Note how many lines in the entries contain the string "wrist", then give that number and nothing else.

- **Provided data**
• • •
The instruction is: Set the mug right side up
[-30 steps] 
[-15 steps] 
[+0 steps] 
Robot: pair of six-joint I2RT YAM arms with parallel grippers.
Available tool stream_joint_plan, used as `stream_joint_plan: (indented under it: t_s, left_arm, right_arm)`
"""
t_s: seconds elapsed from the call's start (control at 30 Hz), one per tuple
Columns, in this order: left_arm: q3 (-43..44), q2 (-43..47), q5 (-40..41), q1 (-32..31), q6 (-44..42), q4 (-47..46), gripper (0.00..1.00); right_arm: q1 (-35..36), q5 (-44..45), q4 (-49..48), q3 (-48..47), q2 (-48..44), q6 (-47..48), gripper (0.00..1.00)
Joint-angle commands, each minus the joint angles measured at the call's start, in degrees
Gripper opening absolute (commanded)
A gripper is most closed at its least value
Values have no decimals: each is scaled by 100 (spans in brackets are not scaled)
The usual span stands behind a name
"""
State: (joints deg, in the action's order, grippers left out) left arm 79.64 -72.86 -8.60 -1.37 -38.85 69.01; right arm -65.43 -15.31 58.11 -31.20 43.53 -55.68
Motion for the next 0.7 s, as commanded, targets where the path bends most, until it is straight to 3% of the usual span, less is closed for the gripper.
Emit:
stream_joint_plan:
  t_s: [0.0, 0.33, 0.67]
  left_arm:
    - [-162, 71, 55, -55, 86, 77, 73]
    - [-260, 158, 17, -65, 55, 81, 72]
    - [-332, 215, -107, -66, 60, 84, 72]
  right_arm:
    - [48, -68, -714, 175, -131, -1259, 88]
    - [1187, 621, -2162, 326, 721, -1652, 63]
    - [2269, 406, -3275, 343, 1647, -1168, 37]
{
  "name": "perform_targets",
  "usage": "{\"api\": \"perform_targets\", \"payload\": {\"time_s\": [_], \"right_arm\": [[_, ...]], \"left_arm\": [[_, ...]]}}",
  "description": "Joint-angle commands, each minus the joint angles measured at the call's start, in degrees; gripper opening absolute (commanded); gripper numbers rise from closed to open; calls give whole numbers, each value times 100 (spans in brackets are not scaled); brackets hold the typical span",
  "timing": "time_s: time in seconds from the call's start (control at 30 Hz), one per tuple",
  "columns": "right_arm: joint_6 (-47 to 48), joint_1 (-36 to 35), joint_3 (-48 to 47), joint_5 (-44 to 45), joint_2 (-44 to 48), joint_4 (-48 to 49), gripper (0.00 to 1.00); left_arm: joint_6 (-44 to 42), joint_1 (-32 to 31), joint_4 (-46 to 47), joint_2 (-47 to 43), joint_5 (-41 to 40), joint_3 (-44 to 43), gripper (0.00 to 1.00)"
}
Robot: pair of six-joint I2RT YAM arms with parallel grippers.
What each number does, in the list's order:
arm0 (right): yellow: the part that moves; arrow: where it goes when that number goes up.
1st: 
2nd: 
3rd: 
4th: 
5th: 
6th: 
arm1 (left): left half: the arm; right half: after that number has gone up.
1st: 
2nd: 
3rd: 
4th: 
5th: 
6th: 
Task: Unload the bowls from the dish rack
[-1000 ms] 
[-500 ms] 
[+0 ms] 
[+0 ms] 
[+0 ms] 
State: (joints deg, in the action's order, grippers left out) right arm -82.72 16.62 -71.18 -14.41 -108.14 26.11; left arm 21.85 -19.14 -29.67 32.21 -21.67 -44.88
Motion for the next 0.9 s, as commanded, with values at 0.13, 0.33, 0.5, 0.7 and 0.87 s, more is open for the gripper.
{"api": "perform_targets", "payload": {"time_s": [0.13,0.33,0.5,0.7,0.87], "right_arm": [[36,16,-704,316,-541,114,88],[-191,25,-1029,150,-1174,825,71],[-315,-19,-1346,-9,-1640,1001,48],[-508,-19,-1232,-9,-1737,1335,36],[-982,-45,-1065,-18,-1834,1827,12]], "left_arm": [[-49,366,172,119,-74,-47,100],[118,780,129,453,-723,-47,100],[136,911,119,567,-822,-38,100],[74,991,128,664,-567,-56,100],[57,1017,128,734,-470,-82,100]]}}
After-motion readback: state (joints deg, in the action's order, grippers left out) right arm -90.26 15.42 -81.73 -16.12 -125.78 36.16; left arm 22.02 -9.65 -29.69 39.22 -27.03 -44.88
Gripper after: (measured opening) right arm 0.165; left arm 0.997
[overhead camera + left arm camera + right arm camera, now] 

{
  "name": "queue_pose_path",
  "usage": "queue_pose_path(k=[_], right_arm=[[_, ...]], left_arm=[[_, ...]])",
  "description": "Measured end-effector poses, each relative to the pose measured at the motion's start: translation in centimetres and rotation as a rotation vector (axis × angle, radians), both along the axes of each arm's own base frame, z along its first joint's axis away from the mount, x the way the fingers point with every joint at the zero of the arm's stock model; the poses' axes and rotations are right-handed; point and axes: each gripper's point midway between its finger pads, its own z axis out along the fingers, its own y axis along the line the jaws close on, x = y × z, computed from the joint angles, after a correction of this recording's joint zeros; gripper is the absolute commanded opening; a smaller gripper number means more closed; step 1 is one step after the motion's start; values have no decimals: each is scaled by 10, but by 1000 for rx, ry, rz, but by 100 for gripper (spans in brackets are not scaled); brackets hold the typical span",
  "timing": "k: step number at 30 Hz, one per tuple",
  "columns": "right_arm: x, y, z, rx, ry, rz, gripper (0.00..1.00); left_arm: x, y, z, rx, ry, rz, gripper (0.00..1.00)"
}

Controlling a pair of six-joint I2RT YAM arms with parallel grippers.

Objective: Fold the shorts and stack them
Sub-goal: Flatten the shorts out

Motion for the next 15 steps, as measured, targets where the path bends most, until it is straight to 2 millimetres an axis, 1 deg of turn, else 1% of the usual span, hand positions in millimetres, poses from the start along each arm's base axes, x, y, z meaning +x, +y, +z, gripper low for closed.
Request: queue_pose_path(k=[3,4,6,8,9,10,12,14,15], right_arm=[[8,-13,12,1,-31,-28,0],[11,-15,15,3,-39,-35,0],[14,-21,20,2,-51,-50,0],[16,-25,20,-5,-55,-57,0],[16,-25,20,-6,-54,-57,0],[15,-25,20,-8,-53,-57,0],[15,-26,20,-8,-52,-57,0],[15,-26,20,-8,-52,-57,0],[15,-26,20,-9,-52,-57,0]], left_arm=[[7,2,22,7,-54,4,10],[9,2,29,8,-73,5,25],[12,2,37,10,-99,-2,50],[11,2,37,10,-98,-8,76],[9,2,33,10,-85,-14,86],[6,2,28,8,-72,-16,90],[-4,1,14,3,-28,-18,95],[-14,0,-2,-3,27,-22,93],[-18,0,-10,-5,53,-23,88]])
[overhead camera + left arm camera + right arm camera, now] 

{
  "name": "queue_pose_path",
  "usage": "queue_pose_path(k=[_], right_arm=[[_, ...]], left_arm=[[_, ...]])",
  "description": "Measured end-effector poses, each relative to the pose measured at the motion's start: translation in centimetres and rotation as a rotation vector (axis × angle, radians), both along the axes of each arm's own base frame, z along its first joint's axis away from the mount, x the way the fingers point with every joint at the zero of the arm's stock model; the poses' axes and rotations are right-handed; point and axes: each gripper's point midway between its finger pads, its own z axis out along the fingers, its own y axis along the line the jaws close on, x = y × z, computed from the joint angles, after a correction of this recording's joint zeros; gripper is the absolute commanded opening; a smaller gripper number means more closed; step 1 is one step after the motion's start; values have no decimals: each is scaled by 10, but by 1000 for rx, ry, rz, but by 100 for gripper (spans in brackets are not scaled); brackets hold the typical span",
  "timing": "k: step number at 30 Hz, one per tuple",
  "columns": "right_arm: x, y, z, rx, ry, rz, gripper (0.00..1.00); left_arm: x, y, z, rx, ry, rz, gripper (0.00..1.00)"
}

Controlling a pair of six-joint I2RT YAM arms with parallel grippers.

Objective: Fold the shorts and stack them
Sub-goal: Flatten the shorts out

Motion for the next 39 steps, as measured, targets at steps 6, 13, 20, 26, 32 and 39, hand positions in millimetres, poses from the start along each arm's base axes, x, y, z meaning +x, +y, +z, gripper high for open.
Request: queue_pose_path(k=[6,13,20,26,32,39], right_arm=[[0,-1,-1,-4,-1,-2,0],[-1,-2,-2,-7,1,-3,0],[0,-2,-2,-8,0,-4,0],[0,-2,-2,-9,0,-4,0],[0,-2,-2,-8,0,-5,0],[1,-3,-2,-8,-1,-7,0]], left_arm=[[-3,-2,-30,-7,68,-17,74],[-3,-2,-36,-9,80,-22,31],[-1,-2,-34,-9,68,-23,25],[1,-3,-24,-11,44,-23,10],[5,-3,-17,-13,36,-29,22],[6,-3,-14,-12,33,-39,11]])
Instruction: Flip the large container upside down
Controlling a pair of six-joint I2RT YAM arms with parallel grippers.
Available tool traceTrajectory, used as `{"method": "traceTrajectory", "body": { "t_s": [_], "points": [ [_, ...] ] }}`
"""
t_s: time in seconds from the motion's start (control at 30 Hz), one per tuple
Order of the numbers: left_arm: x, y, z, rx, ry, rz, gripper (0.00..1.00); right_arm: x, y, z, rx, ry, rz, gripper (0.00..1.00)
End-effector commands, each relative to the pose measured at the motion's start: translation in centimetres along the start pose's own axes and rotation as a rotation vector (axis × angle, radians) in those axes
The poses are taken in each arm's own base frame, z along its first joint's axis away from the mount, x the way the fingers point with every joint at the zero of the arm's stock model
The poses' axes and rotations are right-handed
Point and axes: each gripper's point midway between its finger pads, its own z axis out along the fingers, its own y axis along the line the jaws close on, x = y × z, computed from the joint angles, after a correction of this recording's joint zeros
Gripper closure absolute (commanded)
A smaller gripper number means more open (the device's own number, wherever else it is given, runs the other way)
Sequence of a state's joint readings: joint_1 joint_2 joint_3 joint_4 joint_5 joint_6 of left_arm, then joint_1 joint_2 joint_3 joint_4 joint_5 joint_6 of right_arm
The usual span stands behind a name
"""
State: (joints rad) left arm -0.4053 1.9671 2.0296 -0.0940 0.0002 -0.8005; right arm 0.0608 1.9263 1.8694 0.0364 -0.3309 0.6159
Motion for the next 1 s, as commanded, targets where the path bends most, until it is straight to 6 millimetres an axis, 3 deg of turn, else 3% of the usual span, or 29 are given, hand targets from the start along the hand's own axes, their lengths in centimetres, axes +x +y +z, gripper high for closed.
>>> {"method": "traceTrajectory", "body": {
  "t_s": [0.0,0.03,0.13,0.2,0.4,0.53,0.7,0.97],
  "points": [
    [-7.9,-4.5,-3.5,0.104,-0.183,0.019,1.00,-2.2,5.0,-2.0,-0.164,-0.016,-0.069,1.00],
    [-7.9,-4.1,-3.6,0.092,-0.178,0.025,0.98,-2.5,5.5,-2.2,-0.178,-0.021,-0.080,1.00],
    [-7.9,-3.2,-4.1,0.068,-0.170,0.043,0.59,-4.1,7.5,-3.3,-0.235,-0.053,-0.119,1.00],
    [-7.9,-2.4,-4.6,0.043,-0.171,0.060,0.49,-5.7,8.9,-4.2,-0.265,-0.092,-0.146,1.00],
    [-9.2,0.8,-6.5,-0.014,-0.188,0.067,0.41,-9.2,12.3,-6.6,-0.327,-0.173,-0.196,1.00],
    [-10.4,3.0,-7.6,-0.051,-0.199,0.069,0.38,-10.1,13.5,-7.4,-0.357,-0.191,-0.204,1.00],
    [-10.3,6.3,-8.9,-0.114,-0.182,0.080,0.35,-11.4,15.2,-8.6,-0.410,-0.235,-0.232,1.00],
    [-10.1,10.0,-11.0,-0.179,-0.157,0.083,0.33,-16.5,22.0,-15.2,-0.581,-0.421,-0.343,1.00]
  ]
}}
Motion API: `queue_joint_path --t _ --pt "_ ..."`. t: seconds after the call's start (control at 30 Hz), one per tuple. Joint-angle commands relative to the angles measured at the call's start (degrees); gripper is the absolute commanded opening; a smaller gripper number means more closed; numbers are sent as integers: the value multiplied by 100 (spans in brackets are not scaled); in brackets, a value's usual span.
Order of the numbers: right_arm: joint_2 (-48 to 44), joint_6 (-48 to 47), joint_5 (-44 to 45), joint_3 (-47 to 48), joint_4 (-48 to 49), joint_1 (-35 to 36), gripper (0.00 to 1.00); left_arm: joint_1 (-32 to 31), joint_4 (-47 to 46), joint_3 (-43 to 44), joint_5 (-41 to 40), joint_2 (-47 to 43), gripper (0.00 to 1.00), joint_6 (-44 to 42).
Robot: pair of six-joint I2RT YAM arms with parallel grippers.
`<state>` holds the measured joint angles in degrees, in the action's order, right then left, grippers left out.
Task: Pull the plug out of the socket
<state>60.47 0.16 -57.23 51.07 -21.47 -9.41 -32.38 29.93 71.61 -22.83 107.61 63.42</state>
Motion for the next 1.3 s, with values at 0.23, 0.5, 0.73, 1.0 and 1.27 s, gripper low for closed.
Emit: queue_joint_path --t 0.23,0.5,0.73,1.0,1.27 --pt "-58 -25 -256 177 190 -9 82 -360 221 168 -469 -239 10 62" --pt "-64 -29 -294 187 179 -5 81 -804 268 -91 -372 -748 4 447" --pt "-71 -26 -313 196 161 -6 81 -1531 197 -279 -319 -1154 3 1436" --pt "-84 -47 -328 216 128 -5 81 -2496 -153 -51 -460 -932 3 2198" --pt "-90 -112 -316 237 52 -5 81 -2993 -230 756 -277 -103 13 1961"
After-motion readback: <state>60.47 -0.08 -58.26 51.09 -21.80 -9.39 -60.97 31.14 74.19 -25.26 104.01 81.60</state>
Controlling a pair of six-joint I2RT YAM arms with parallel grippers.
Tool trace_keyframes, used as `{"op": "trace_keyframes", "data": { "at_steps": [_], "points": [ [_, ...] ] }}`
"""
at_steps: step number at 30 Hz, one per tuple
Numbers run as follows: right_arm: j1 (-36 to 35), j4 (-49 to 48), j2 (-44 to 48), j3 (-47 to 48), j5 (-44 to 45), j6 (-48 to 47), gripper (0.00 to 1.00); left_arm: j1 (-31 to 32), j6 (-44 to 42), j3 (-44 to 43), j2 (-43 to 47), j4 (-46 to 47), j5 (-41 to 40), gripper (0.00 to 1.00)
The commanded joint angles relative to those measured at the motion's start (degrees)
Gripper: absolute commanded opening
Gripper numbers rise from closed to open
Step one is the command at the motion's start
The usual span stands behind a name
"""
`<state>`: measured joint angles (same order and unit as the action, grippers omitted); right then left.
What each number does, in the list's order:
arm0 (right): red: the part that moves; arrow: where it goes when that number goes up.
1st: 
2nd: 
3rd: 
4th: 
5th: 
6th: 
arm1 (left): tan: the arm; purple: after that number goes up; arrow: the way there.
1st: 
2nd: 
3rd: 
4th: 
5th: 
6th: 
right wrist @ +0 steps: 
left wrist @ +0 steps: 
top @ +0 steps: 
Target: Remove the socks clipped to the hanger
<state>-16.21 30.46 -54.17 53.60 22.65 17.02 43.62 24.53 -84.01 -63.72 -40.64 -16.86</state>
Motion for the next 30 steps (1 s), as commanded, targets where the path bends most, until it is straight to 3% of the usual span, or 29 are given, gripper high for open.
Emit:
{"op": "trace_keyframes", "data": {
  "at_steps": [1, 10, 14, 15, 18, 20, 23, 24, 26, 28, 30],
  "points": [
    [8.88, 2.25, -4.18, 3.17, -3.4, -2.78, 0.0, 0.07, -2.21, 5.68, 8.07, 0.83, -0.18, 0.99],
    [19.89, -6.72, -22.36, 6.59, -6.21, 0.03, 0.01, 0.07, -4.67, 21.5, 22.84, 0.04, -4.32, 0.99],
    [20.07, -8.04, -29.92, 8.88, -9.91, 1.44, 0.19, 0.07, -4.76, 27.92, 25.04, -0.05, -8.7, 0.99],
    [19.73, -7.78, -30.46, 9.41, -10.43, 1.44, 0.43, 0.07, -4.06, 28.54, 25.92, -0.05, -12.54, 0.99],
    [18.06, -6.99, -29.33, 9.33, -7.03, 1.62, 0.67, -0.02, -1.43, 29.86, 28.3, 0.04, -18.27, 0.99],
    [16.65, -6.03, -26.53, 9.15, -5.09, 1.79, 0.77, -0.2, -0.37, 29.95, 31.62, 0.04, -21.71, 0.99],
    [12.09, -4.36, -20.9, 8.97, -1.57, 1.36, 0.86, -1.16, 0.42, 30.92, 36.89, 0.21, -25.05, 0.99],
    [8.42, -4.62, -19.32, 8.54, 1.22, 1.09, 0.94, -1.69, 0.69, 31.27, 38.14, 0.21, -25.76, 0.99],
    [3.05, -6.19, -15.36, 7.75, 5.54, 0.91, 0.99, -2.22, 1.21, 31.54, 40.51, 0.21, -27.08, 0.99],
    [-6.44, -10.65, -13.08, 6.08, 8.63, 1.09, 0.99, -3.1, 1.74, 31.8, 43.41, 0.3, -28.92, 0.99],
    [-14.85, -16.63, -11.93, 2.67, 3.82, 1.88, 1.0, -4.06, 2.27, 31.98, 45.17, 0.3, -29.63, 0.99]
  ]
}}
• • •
- **Solution to this task**
2